Allow HF trainer to mask sequences prior to reduction by AAnoosheh · Pull Request #1009 · NVIDIA/Model-Optimizer

AAnoosheh · 2026-03-09T19:38:53Z

What does this PR do?

Type of change: ?

Previously HF trainer did not account for loss masking

Usage

# Add a code snippet demonstrating how to use this

Testing

Before your PR is "Ready for review"

Make sure you read and follow Contributor guidelines and your commits are signed (git commit -s -S).

Make sure you read and follow the Security Best Practices (e.g. avoiding hardcoded trust_remote_code=True, torch.load(..., weights_only=False), pickle, etc.).

Is this change backward compatible?: ✅ / ❌ / N/A
If you copied code from any other sources or added a new PIP dependency, did you follow guidance in CONTRIBUTING.md: ✅ / ❌ / N/A
Did you write any new necessary tests?: ✅ / ❌ / N/A
Did you update Changelog?: ✅ / ❌ / N/A

Additional Information

Summary by CodeRabbit

Improvements
- Knowledge-distillation loss now properly ignores padding/special tokens and supports masked per-token averaging.
- Default loss reduction behavior adjusted for finer-grained training control and clearer per-token outputs.
- More robust logit handling with consistent numeric casting for improved stability and accuracy, including mixed-precision scenarios.
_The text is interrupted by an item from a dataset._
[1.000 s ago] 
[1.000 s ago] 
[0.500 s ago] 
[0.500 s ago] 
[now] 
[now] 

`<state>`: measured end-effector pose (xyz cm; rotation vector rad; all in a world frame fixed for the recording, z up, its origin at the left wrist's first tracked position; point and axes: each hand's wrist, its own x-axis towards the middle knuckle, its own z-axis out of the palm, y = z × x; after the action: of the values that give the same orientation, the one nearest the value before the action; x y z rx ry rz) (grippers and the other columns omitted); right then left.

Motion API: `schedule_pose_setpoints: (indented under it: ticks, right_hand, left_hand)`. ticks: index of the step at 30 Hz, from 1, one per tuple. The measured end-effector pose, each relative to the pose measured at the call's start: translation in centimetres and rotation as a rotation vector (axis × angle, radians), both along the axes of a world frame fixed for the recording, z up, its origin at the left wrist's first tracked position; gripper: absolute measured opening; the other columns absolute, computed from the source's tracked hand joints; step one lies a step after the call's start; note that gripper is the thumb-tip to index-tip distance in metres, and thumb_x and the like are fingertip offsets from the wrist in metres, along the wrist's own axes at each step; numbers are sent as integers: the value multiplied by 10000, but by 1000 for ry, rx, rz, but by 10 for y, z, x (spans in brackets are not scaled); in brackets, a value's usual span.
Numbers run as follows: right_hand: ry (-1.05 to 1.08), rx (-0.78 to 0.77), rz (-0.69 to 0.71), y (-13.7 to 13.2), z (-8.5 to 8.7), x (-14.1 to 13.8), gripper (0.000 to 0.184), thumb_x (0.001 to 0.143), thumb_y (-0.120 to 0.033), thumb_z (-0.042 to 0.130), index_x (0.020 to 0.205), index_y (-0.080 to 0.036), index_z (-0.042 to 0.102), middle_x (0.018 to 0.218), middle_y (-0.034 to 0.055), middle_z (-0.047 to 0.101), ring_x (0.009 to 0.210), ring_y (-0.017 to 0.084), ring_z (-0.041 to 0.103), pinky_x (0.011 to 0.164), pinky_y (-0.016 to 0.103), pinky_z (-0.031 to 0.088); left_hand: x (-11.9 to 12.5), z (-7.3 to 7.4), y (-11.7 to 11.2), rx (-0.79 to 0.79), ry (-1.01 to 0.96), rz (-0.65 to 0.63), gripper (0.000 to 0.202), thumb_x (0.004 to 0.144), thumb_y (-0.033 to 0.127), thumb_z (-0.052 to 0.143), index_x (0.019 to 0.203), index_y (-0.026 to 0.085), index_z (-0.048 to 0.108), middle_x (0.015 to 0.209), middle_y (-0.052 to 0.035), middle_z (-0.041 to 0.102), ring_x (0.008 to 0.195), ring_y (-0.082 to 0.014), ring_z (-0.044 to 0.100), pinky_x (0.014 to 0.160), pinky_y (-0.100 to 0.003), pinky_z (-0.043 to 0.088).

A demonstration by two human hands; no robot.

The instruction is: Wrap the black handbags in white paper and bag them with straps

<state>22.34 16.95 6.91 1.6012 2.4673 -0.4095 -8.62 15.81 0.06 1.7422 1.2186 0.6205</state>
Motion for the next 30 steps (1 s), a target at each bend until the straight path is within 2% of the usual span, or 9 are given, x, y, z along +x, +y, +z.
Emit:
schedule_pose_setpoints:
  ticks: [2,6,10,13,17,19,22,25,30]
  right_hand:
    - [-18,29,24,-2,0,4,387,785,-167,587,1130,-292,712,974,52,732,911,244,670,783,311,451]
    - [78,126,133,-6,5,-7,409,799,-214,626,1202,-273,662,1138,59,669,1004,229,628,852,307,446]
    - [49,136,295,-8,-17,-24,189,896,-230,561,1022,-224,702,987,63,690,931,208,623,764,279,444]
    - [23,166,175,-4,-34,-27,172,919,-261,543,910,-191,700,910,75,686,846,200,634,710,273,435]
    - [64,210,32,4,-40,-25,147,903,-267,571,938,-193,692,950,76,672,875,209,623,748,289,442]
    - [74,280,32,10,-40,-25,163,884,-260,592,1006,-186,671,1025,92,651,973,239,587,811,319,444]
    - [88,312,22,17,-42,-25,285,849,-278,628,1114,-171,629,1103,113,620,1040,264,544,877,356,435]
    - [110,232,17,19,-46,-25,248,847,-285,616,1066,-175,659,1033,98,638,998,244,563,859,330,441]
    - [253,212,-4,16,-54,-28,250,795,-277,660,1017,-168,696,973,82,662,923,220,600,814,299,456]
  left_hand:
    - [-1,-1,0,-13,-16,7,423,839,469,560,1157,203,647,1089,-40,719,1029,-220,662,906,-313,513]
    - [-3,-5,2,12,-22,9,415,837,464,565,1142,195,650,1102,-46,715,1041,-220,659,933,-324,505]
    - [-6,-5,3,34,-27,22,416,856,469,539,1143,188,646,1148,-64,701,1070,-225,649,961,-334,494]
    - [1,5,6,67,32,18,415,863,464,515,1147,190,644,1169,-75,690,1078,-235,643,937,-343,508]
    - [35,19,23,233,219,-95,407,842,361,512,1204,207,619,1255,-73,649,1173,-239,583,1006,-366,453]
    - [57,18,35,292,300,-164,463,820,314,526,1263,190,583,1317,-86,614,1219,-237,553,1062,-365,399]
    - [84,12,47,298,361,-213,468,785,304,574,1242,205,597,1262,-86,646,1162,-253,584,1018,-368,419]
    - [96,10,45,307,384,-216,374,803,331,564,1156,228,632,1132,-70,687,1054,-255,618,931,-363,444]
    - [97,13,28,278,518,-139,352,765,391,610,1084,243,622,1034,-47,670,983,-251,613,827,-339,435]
Signed-off-by: Asha Anoosheh <aanoosheh@nvidia.com>

coderabbitai · 2026-03-09T19:39:09Z

Note

Reviews paused

It looks like this branch is under active development. To avoid overwhelming you with review comments due to an influx of new commits, CodeRabbit has automatically paused this review. You can configure this behavior by changing the reviews.auto_review.auto_pause_after_reviewed_commits setting.

Use the following commands to manage reviews:

@coderabbitai resume to resume automatic reviews.
@coderabbitai review to trigger a single review.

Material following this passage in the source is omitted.